Our Lord Jesus tells us that “Abraham rejoiced to see my day: and he saw it and was glad” (John 8:56). Surely, if ever Abraham saw Christ’s day and was made to rejoice for it, it was at that moment when the Lord God provided a substitute for Isaac. Whether he understood the full meaning of what he said is not important. He spoke by the inspiration of the Holy Spirit, not for himself, but for us. Every word he uttered was for our instruction (2 Timothy 3:16-17; Romans 15:4; 1 Corinthians 10:11).
The teaching of the type is this: God, in the gift of his Son, the Lord Jesus Christ, made full provision for all the needs of his people. He sees us in our need, because of our own sin, and provides for all our needs in his Son. The Lord graciously beheld the needs of his sinful people long before we were even aware that we had any needs before him. The law of God demanded our punishment (Galatians 3:10). The gates of hell were opened wide, ready to swallow us up into perdition. We were perishing, dead spiritually and condemned to die eternally. But our great, good and merciful God beheld our need and intervened to save us by his free grace (Ephesians 2:5-9; Ezekiel 16:6-8). Just when Isaac was in imminent danger of death, the Lord stepped in to deliver him. The knife was lifted up by the resolute hand. Isaac was but a second from death when the angelic voice was heard, saying, “Lay not thine hand upon the lad” (Genesis 22:12). God provided when the need pressed urgently.
So it was with us. When God saw that the world had come into a state of great danger and misery, he sent forth his Son, made of a woman, made under the law, to redeem them that were under the law. God sent his Son into the world that the world through him might be saved (John 3:17). “In due time Christ died for the ungodly” (Romans 5:6). “When the fullness of time was come, God sent forth his Son” (Galatians 4:4).

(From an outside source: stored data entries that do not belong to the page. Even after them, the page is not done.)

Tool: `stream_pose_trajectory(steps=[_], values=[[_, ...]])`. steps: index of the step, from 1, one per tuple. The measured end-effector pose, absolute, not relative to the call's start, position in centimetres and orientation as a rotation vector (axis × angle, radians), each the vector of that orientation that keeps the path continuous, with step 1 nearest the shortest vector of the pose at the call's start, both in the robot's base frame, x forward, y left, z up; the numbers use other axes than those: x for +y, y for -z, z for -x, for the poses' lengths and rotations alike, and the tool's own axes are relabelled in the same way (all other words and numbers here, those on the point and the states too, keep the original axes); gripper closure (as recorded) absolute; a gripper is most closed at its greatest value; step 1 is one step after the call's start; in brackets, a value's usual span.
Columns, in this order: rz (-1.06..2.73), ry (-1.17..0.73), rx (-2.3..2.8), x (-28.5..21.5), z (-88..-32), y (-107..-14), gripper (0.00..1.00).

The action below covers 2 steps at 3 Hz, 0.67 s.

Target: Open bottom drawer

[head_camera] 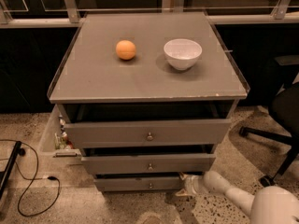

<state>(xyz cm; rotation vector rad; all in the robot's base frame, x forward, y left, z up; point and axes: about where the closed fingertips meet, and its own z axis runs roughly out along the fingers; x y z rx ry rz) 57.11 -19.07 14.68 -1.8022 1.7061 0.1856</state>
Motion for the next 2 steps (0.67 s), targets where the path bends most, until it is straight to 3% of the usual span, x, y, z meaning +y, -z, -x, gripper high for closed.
stream_pose_trajectory(steps=[2], values=[[1.799,-0.188,1.707,-19.07,-57.05,-15.99,0.85]])
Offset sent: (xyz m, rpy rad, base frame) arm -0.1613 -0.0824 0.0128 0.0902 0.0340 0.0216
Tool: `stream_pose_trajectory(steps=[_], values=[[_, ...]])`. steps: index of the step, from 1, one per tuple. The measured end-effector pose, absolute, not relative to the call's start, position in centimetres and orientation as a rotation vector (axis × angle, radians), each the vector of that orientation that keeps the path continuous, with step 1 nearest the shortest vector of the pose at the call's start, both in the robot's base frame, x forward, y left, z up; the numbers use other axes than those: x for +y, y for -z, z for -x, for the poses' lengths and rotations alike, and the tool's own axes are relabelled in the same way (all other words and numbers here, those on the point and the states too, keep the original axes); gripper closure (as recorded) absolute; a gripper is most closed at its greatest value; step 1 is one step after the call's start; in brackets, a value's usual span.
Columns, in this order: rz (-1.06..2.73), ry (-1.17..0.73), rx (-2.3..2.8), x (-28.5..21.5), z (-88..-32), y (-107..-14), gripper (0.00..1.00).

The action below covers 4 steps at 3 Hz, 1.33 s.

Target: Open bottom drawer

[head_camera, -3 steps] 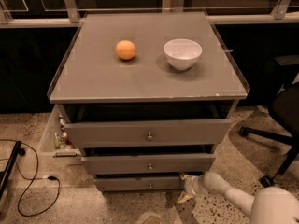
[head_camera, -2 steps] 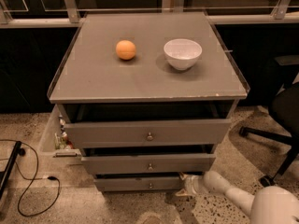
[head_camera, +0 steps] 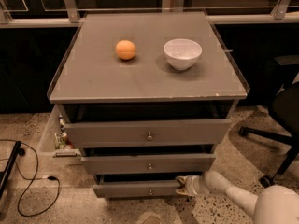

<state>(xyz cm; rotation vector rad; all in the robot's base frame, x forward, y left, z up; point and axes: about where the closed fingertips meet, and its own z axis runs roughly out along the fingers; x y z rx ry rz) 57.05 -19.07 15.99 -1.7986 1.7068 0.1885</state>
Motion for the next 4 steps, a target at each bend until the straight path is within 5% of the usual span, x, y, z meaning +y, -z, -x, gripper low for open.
stream_pose_trajectory(steps=[1,4], values=[[1.799,-0.188,1.707,-19.07,-57.05,-16.38,1.0],[1.785,-0.26,1.708,-19.57,-56.58,-15.6,0.35]])
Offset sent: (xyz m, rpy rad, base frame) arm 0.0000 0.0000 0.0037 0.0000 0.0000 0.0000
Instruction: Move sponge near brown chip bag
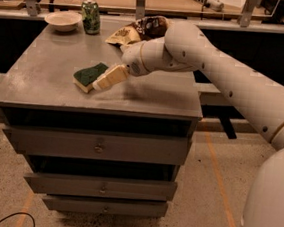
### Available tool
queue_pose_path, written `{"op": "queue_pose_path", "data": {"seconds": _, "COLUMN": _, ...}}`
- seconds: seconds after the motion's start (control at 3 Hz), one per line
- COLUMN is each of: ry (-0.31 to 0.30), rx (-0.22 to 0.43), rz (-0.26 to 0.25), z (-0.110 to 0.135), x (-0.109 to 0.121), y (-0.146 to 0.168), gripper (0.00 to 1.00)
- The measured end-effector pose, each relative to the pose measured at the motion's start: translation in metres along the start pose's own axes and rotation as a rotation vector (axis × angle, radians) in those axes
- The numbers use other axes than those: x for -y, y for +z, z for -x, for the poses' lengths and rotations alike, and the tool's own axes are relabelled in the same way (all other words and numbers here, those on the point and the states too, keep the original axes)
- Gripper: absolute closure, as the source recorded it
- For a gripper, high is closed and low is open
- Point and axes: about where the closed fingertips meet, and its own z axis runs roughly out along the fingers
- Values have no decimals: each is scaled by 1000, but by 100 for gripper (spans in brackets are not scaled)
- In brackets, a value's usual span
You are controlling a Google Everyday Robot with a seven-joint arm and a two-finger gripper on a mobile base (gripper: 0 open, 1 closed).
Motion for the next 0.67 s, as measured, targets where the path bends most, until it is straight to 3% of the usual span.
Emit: {"op": "queue_pose_path", "data": {"seconds": 0.67, "ry": 11, "rx": 12, "rz": 56, "z": -3, "x": -2, "y": 31, "gripper": 41}}
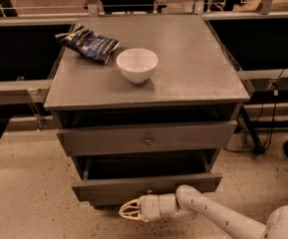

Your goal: Close middle drawer

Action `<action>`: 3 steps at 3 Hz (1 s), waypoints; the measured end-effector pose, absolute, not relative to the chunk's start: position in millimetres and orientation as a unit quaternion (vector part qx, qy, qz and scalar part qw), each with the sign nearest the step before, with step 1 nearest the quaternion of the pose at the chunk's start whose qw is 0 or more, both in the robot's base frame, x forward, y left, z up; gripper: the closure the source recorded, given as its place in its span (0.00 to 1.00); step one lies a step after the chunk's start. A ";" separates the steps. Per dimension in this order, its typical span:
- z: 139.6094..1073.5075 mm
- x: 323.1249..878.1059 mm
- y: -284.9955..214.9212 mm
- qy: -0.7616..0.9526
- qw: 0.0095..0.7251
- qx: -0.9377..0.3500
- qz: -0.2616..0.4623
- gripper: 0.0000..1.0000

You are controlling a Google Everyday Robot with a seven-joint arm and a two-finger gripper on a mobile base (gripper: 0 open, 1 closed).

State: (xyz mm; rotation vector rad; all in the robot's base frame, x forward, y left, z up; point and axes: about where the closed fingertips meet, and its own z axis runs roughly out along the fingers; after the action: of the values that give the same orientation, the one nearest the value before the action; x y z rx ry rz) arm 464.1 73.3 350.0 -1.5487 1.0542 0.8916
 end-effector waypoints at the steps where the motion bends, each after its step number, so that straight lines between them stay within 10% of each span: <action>1: 352.1 473.8 71.1 0.438 0.511 -0.644 0.363 1.00; 3: 358.9 493.0 64.6 0.437 0.518 -0.646 0.350 1.00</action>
Offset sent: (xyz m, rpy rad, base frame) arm 0.1162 -0.0326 0.0312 -0.0287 -0.1198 -0.0805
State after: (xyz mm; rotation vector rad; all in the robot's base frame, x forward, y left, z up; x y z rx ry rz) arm 493.0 64.6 358.9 -1.5511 1.0492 0.8399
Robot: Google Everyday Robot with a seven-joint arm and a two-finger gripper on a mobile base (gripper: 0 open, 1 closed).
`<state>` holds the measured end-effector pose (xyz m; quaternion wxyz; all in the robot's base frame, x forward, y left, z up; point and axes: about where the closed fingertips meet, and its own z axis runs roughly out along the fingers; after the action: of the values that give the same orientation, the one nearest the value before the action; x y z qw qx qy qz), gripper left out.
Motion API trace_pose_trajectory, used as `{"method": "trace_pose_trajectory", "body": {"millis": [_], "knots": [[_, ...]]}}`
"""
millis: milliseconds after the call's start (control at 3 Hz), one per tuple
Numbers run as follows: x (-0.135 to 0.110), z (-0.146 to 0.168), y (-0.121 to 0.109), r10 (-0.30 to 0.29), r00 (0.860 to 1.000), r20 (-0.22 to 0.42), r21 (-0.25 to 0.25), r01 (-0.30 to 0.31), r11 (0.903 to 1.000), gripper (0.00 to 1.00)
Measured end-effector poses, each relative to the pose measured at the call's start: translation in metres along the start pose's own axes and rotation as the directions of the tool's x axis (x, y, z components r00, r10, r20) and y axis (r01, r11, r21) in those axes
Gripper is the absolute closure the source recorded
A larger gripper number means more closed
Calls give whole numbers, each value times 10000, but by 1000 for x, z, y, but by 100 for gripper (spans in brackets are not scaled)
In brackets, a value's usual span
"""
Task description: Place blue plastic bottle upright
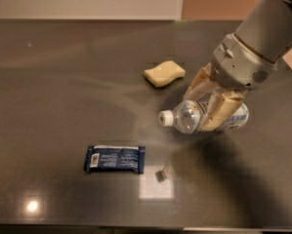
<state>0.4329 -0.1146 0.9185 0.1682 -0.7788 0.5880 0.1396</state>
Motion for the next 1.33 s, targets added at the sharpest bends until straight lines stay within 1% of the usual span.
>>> {"method": "trace_pose_trajectory", "body": {"millis": [333,667,1000,1333], "knots": [[-28,-18,-20,211,9825,1849,144,-242,9996,100],[-48,-26,-33,455,9381,3433,145,-537,9984,100],[-58,-32,-41,588,9026,4265,104,-699,9975,100],[-54,-30,-51,1226,8094,5744,-84,-1439,9896,100]]}}
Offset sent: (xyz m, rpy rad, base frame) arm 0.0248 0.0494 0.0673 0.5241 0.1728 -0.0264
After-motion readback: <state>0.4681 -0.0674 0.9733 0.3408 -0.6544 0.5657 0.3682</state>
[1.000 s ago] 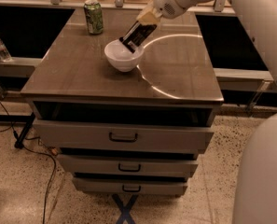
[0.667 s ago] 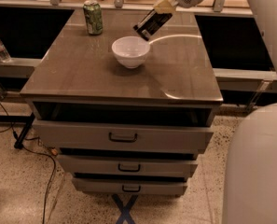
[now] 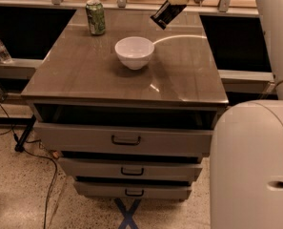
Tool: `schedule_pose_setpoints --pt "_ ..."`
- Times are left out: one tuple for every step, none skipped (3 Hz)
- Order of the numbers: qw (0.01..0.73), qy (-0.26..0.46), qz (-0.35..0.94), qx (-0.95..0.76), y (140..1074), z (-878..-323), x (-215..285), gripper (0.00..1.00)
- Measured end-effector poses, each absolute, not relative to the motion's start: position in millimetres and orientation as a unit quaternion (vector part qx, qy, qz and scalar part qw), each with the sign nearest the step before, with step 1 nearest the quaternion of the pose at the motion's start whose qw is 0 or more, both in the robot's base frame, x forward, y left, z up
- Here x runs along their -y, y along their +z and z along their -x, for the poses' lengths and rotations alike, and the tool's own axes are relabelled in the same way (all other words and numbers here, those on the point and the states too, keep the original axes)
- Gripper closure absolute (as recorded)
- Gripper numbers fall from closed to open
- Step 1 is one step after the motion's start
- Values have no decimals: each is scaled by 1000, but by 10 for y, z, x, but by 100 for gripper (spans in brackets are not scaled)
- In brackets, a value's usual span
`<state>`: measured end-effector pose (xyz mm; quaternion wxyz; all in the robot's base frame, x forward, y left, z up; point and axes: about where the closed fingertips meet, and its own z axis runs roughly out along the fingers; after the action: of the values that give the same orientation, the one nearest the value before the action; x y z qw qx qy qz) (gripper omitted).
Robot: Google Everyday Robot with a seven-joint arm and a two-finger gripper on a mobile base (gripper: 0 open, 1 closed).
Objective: Pick rxbar chocolate from white bowl and place on counter
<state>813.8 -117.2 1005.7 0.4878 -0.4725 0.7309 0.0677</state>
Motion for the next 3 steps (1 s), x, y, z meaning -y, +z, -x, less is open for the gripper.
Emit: schedule_pose_setpoints --pt "478 85 474 -735 9937 -8117 1125 100" --pt "455 103 479 -743 9749 -7983 1142 81" --pt "430 121 481 -754 9514 -7846 1134 57"
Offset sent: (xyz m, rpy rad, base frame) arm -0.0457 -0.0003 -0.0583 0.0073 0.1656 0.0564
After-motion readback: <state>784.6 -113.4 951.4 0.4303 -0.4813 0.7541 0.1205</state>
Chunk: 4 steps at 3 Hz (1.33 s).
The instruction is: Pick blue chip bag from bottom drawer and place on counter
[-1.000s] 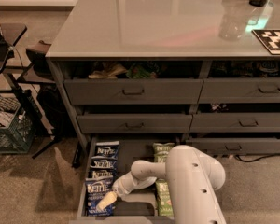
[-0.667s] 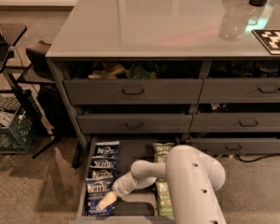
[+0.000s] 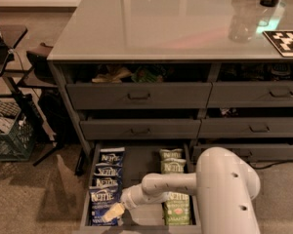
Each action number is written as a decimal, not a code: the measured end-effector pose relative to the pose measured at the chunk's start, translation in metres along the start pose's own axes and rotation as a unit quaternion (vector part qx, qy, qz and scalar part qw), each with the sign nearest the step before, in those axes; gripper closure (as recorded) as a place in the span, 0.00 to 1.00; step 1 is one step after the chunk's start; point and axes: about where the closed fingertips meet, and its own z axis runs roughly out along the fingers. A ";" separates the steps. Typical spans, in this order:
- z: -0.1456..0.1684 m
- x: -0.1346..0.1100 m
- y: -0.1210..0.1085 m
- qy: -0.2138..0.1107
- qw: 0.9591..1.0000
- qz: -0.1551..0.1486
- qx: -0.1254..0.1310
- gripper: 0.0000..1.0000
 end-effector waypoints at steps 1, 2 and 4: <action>-0.011 0.008 0.009 -0.019 1.000 0.001 0.025 0.00; -0.003 0.010 -0.006 -0.027 0.999 0.020 0.034 0.00; 0.027 0.008 -0.049 -0.035 0.996 0.075 0.038 0.00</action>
Offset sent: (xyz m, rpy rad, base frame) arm 0.0310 -0.0135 -0.0227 0.0030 -0.0231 -0.1602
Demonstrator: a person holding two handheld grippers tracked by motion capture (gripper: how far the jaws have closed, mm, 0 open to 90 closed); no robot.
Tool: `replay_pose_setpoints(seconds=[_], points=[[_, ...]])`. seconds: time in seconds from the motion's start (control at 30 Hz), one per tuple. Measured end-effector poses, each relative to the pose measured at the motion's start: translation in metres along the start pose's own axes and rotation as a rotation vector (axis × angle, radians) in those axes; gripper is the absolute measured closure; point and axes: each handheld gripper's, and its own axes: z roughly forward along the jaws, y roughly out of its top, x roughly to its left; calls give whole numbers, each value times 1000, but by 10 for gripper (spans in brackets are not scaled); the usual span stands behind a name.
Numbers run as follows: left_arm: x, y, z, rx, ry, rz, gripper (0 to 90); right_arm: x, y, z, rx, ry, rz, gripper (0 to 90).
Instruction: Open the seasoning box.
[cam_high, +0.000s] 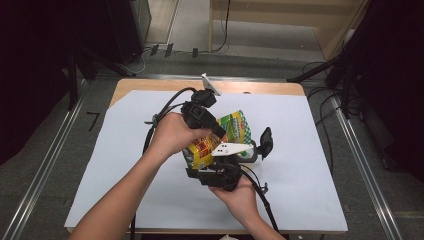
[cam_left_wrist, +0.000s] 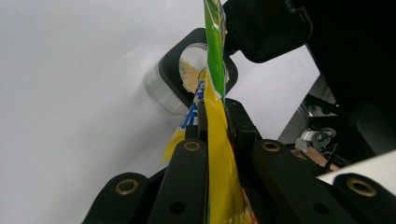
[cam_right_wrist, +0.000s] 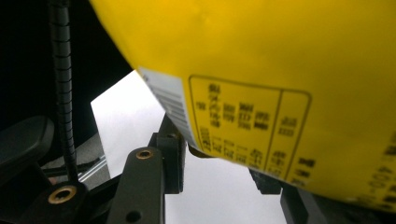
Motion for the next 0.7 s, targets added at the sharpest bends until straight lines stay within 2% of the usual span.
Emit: replay_pose_setpoints(seconds=[0.1, 0.2, 0.3, 0.43, 0.57, 0.7], points=[[-1, 2, 0, 7, -1, -3, 878, 0, 1, 0, -6, 10, 4, 642], [-7, 5, -1, 19, 34, 9, 880, -1, 2, 0, -14, 24, 12, 639], [-10, 7, 0, 35, 51, 17, 881, -1, 2, 1, -13, 24, 13, 626], [-14, 8, 0, 41, 63, 25, 881, 2, 2, 2, -2, 1, -4, 621], [-13, 8, -2, 27, 66, 33, 882, 3, 4, 3, 2, -21, -26, 623], [-11, 9, -3, 11, 68, 23, 884, 4, 6, 4, 7, -42, -47, 594]])
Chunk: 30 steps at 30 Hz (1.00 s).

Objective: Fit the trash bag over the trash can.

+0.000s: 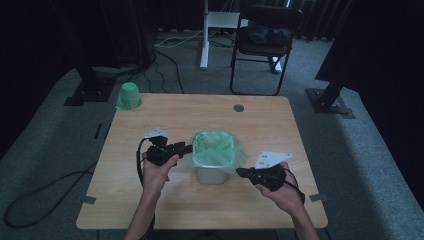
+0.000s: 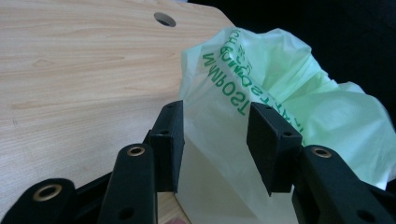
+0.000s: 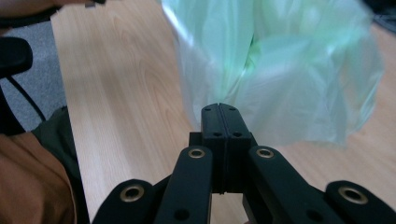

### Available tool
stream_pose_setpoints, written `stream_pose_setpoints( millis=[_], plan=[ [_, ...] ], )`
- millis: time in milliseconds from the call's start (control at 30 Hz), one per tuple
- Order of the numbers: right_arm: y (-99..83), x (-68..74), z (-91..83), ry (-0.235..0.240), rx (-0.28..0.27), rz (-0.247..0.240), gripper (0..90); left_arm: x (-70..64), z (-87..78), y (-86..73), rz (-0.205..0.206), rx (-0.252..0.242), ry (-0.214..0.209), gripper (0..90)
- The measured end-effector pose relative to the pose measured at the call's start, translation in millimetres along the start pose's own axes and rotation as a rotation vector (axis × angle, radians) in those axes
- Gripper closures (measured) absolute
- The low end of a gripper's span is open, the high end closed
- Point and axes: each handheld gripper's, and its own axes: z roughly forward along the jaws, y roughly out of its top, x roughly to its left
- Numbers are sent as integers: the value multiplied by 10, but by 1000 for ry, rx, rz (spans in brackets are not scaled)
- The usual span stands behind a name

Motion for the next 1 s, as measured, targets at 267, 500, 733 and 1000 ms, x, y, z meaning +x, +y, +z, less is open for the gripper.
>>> stream_pose_setpoints(
  millis=[267,500,733,1000],
  plan=[
    [-240,-86,214,38,56,72,900,-10,-8,-19,3,8,2,571],
    [-303,-109,254,54,57,96,855,-24,-71,-68,-4,3,-21,563],
    [-227,-151,22,46,-65,133,666,-82,-197,-138,-5,-4,-68,547],
    [-162,-236,45,24,-117,199,506,-184,-225,-224,32,23,-112,531]
  ],
)
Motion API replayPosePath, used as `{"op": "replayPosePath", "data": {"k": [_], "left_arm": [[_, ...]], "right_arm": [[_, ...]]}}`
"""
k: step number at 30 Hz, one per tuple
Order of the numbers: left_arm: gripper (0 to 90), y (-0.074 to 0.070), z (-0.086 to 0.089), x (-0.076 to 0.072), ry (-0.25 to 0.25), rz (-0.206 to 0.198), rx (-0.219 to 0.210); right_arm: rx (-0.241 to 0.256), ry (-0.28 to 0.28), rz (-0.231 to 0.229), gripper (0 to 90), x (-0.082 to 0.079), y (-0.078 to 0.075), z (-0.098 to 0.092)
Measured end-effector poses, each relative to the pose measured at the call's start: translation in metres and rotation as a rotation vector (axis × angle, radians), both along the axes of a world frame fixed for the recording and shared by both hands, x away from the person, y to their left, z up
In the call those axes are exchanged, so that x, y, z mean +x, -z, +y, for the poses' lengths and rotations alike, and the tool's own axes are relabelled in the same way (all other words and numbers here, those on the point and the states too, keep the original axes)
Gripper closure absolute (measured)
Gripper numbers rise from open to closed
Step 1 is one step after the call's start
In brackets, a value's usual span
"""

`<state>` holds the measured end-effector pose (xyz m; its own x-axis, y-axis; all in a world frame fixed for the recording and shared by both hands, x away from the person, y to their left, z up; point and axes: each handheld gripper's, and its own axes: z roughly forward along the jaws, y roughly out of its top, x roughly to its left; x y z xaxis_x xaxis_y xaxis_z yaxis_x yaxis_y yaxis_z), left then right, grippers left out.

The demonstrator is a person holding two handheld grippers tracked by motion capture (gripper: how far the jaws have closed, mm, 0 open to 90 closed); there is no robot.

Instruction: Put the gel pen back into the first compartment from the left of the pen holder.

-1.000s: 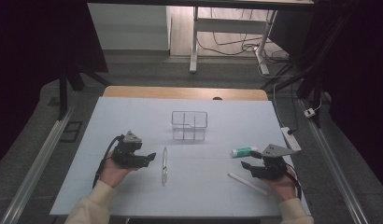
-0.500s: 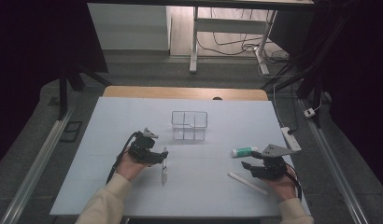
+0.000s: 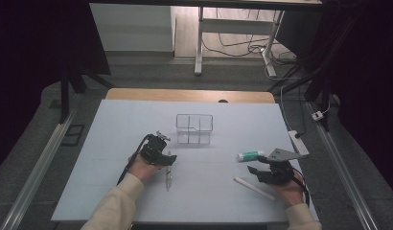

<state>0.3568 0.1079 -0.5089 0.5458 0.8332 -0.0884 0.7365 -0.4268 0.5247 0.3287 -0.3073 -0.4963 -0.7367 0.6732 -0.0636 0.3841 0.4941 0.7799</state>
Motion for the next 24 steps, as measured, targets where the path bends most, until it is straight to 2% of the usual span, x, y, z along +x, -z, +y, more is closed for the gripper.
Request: {"op": "replayPosePath", "data": {"k": [8, 12, 14, 24], "left_arm": [[40.0, 0.0074, -0.0050, 0.0050, -0.010, 0.027, 0.035], [46.0, 0.0104, -0.0060, 0.0062, -0.016, 0.032, 0.064], [47.2, 0.0103, -0.0066, 0.0064, -0.014, 0.030, 0.066], [71.9, 0.0079, -0.0037, 0.0072, -0.012, 0.044, 0.069]], "right_arm": [[-0.009, 0.000, 0.002, 39.7, 0.0001, 0.0009, 0.0005], [-0.017, 0.006, -0.001, 39.7, 0.0000, 0.0011, 0.0006], [-0.022, 0.006, -0.001, 39.6, 0.0002, 0.0014, 0.0006], [-0.031, 0.009, -0.004, 39.6, -0.0002, 0.0008, 0.0002]]}}
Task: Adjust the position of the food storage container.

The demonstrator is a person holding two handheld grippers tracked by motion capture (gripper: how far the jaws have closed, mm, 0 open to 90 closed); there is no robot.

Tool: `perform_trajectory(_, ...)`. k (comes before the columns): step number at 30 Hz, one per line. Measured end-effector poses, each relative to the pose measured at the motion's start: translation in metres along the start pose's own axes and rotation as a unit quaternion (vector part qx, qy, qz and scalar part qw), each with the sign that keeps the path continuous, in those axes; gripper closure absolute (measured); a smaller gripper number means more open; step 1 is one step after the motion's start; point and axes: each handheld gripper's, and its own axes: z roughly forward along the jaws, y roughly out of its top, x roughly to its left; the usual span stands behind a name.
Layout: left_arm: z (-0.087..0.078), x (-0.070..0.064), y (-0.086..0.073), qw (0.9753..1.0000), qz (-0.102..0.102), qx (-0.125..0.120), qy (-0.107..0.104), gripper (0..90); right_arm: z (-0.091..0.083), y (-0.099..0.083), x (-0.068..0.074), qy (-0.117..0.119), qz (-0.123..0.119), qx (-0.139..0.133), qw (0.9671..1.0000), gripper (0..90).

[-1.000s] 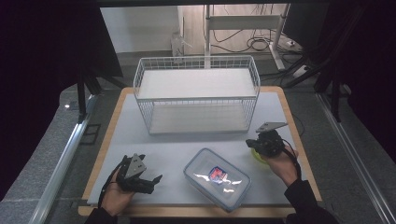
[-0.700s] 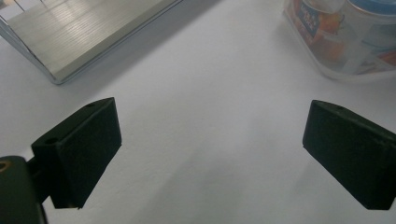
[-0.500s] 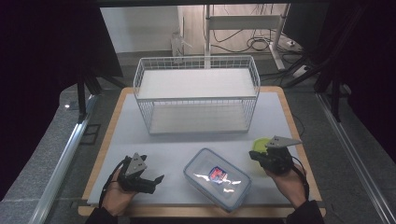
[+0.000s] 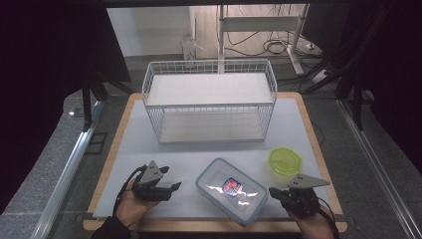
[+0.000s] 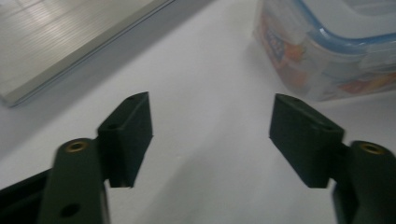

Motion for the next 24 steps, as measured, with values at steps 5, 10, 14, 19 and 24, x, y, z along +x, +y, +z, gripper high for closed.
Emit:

The same thing is true in the experience of grace in conversion. It is not until men and women know themselves as sinners, lying at hell’s door, with the anguish of their guilt and sin crushing them down into eternal ruin, that God the Holy Ghost reveals Christ, the sinner’s Substitute. No man will ever be saved until he is lost. No one will ever be clothed until he is stripped. No one will ever be filled until he is emptied. Christ comes only to those who need him. But, blessed be his name forever, he always comes to those who need him!